I populisti non hanno paura dei loro governi
Uscito nel 2006 e ambientato in un 2019 ucronico in cui la Gran Bretagna vive sotto il giogo di un partito nazionalista arrivato alla vittoria grazie a un abile uso di fake news e strategia del terrore, V per Vendetta – tratto dall’omonimo graphic novel scritto da Alan Moore e illustrato da David Lloyd – viene ricordato nella cronaca soprattutto per aver donato a stuoli di anarchici, liberali e rivoltosi vari un simbolo – quella maschera che va ancora alla grande tra gli stand delle fiere fumettistiche di mezzo mondo – sotto cui nascondersi per combattere le proprie battaglie. Che si tratti di Occupy Wall Street o dei gilet gialli d’oltralpe, il sorriso sardonico di Guy Fawkes è sempre presente a manifestare il dissenso dall’ordine costituito. Come spesso accade parlando dei romanzi di Orwell, tuttavia, tendiamo a sentirci tutti eroi che lottano contro gli oppressori, quando la realtà mondiale sembra invece sempre più spesso indicarci che abbiamo finito per cedere alla rete di invenzioni di chi ci comanda, sguazzandoci dentro come nel fango wildiano, senza neanche provare più a guardare le stelle, nascoste da riflettori e schermi luminosi.
Il nostro compito è riferire le notizie, non fabbricarle.
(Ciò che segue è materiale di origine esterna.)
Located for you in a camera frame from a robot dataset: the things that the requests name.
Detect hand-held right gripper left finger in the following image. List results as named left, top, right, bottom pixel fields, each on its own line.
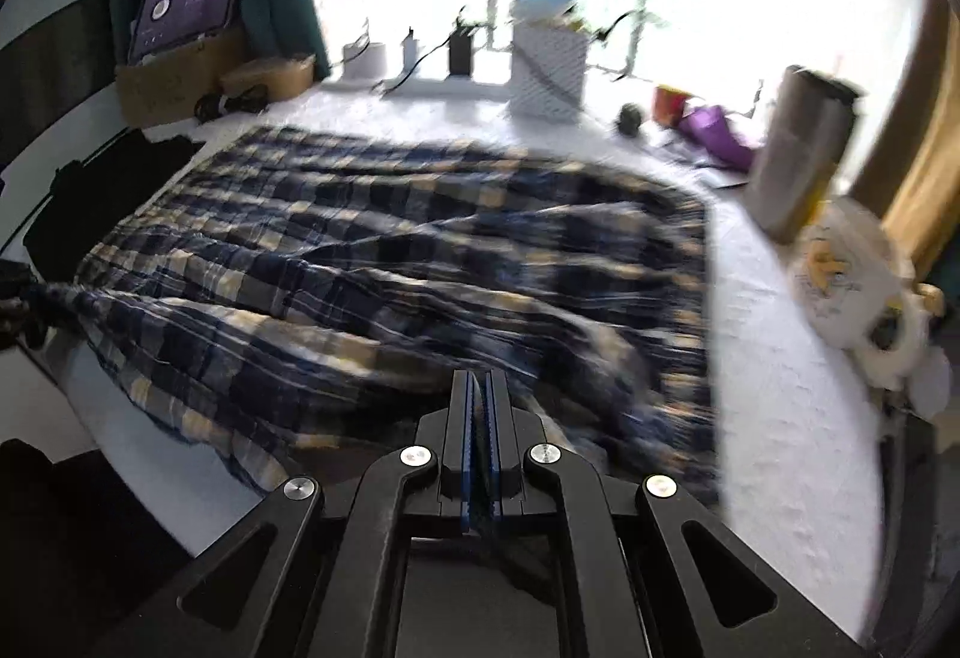
left=97, top=369, right=485, bottom=658

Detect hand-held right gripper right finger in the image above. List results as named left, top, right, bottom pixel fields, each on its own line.
left=484, top=369, right=863, bottom=658

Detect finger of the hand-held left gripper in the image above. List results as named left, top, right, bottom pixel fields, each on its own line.
left=0, top=259, right=52, bottom=353

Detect navy yellow plaid pants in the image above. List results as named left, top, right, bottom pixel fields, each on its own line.
left=73, top=125, right=727, bottom=510

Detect dark cloth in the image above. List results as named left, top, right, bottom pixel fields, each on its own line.
left=21, top=128, right=209, bottom=285

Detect brown cardboard box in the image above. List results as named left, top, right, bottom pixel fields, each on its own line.
left=114, top=23, right=250, bottom=128

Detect white textured tablecloth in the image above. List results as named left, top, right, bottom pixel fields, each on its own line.
left=41, top=74, right=890, bottom=658

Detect beige lidded container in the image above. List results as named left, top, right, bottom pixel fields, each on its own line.
left=219, top=53, right=318, bottom=104

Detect computer monitor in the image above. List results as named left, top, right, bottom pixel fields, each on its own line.
left=126, top=0, right=245, bottom=66

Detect white printed mug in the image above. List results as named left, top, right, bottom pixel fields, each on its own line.
left=786, top=196, right=944, bottom=390

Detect purple cloth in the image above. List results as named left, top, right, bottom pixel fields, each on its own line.
left=677, top=106, right=756, bottom=173

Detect white woven plastic basket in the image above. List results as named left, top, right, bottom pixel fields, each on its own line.
left=507, top=16, right=588, bottom=123

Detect small red cup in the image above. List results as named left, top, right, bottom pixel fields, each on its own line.
left=650, top=83, right=696, bottom=131

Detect black charger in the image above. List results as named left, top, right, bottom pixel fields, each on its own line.
left=447, top=23, right=479, bottom=78

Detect stainless steel tumbler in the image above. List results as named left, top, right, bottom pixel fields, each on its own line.
left=741, top=64, right=865, bottom=248

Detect yellow curtain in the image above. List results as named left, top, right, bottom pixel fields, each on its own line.
left=876, top=0, right=960, bottom=288

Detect black cable bundle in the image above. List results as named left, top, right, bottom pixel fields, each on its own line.
left=193, top=86, right=269, bottom=123

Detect black charger cable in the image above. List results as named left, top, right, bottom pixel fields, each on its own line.
left=592, top=8, right=647, bottom=42
left=381, top=44, right=452, bottom=98

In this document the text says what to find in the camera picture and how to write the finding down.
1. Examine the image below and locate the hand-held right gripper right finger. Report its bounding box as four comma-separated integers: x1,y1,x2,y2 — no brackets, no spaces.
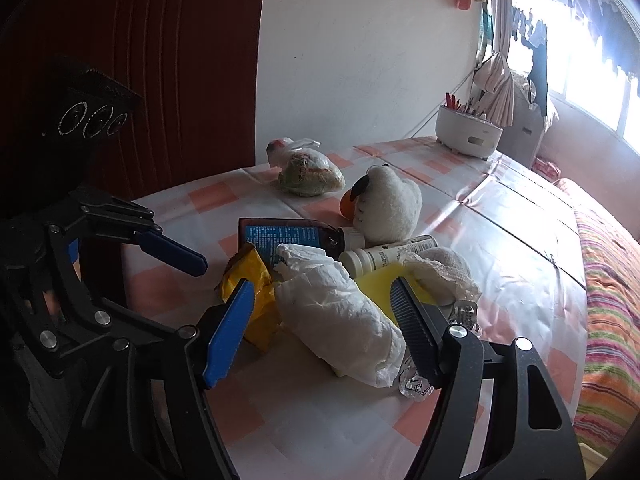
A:
390,276,587,480

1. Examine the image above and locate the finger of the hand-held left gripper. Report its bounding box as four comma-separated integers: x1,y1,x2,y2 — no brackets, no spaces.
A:
50,187,208,277
0,227,177,379

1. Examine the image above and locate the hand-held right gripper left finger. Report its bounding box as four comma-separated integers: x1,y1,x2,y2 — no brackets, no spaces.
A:
57,279,257,480

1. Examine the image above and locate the yellow snack packet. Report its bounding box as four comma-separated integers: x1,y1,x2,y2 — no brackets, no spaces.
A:
216,242,279,357

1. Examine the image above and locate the yellow card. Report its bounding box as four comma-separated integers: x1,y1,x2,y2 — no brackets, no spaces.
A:
356,264,437,332

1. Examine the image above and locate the silver blister pill pack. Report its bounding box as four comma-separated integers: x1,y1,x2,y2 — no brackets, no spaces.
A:
399,299,482,401

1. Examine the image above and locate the white cloth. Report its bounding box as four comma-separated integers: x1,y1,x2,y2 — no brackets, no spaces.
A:
399,249,482,307

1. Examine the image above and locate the white plastic bag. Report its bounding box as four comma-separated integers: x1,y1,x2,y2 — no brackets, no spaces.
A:
272,242,407,389

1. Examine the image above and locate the small white bottle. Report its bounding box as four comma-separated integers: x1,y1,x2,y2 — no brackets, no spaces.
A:
339,234,439,279

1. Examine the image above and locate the dark bottle with blue label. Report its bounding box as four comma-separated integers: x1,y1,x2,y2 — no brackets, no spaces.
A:
237,217,362,267

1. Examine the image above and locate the white plush duck toy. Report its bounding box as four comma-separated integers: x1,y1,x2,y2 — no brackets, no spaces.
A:
349,164,424,247

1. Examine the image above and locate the orange checkered tablecloth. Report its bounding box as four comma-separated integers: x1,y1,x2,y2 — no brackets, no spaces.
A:
119,135,590,480

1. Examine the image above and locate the dark red wooden door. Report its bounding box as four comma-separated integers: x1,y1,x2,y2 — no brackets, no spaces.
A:
0,0,272,202

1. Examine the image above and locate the clear plastic bag of food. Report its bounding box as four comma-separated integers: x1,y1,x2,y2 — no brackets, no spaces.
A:
267,137,347,197

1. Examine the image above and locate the striped colourful bed blanket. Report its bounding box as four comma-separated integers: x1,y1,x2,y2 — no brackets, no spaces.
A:
556,177,640,457

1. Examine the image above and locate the white round utensil holder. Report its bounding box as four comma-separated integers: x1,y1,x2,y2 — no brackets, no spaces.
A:
434,104,504,161

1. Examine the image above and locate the white air cooler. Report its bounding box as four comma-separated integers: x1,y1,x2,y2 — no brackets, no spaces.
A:
499,94,547,172

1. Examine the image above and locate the bunch of chopsticks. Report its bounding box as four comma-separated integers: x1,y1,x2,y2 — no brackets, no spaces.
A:
443,91,494,122

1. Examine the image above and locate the tied striped curtain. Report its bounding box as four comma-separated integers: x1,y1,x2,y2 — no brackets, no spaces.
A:
472,51,516,129

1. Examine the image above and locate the dark hanging garment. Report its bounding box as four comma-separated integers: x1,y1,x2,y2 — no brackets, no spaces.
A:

Quello è compito del governo.
Dice il capo del dipartimento di propaganda Dascombe nella prima parte del film, come se divulgare informazioni non vere fosse in qualche modo meno dannoso che crearle. Come possiamo non sentire un brivido lungo la schiena, paragonando questo scenario a ciò che ogni giorno vediamo, leggiamo, ascoltiamo, sui medium tradizionali e non? Possibile che nel caso di V per Vendetta la realtà abbia superato l’immaginazione, lasciandoci – a differenza del film – così catatonici e pieni di rabbia verso l’altro da non riuscire neanche a percepire il pericolo di non avere più una parte da cui stare, immersi in una politica globale che divide i gruppi, scindendoli fino a ridurli a particelle elementari? L’individuo che in nome dei nuovi idoli delle masse, Dunning e Kruger, è così convinto della sua superiorità da non ascoltare l’opinione di nessuno, neanche di quelli che la pensano come lui (è così che muore la sinistra italiana, sotto scroscianti ondate di io ho più ragione di te), è isolato e perciò debole, facilmente controllabile, il suo odio può essere diretto contro il bersaglio del giorno con la semplicità di un aeroplanino telecomandato.
Religione, orientamento sessuale, gusti musicali, colore della pelle, ogni differenza è una minaccia che mette in pericolo noi, che dobbiamo difenderci da loro. E la tua appartenenza al gruppo dei carnefici non ti mette al sicuro dal rischio di diventare, domani, una vittima. Del resto non è forse da questo che ha cercato di spiegarci, 24 anni prima di V per Vendetta, Blade Runner?